Um homem é aquilo que é, mais aquilo que faz e aquilo que lhe acontece. Um homem é quem é, mais o seu bom nome, a sua honra, os princípios que traiu ou não traiu. E vive com isso e é julgado por isso pelos outros. Mas nem tudo o que nos acontece, nem todo o julgamento dos outros, depende das nossas acções ou da nossa vontade.
Miguel Sousa Tavares
I. Mais uma vez, David Fincher fez um grande filme. "A Rede Social" é uma espécie de thriller mental. A violência não aparece na forma de "aliens" ou numa caixa com a cabeça de Gwyneth Paltrow . Aqui, a violência surge apenas nas formas que ambição toma quando não tem um freio ético. E, apesar de este ser um jogo puramente mental (ao contrário de outros ), Fincher consegue manter o ritmo narrativo impressionante, apoiado num trabalho notável da montagem.

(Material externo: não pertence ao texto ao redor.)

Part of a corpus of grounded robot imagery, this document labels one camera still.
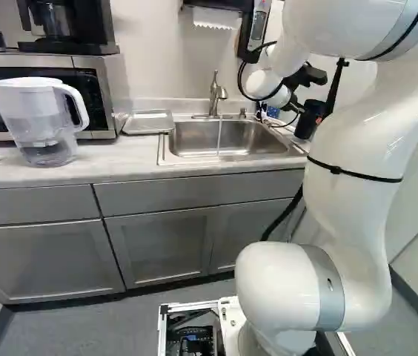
drawer front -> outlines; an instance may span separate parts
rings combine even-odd
[[[195,208],[294,196],[303,170],[94,185],[102,213],[113,215]]]
[[[128,288],[207,273],[217,208],[105,219]]]
[[[0,302],[123,291],[101,220],[0,226]]]
[[[90,185],[0,189],[0,225],[95,217],[99,210]]]

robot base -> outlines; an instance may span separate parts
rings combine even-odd
[[[300,356],[315,347],[316,332],[290,331],[277,340],[275,349],[246,320],[237,297],[223,297],[217,303],[226,356]]]
[[[196,353],[196,356],[281,356],[300,355],[296,353],[273,354],[265,351],[261,346],[263,339],[256,335],[240,308],[237,297],[223,297],[196,303],[169,303],[159,307],[158,314],[158,356],[185,356],[179,352],[180,340],[175,340],[175,333],[179,336],[186,331],[189,339],[197,337],[199,345],[205,343],[213,350],[209,353]],[[347,338],[343,333],[293,332],[295,340],[290,347],[310,348],[305,356],[355,356]]]

microwave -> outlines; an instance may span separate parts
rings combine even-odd
[[[77,89],[89,114],[89,126],[77,139],[114,139],[130,110],[129,90],[122,54],[66,56],[34,53],[0,53],[0,79],[23,76],[57,78]],[[79,118],[72,99],[67,108],[73,122]],[[12,140],[0,116],[0,141]]]

paper towel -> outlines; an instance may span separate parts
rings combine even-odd
[[[232,30],[237,28],[237,11],[212,9],[209,7],[193,7],[194,26]]]

stainless steel sink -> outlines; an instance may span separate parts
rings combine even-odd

Não é de estranhar: Fincher é perfeito na formação dos ambientes, que, depois, são habitados e percorridos pelas personsagens. Ambientes claustrofóbicos, para sermos exactos. Não estamos, obviamente, na cidade sem nome de Seven, mas The Social Network também é uma fonte de intensa claustrofobia narrativa. Até porque Fincher não está muito interessado em descrever "social" e "realisticamente" Harvard e Boston. Este não é um filme sobre Harvard. É um filme sobre a claustrofobia da ambição pelo poder.
II. Mais: eu diria que este filme não é sobre o Facebook. Ou melhor, Aaron Sorkin (o argumentista) e David Fincher quiseram mostrar uma coisa: os meus amigos podem andar o tempo que quiserem no mundinho virtual, mas, no final do dia, o que interessa é aquilo que fazem no bom e velho mundo "analógico". A cena final é elucidativa a este respeito. A fuga da realidade (seja ela profissional ou sentimental) através da internet não consegue durar 24 horas por dia. Num dado momento, as pessoas têm de voltar à realidade, essa coisa áspera e que "aleija muito", para citar a minha querida avó. Por isso, parece-me que Leo Robson (TLS, 5 de Novembro) não apanhou bem o filme. "A Rede Social" não é a confirmação do legado de Sean Parker ("we lived in the country, we lived in the city, now we shall live on the internet"). Pelo contrário, "A Rede Social" diz-nos que continuamos e continuaremos a viver no mundo "analógico". O mundo virtual é uma ferramenta da realidade, não é uma realidade paralela.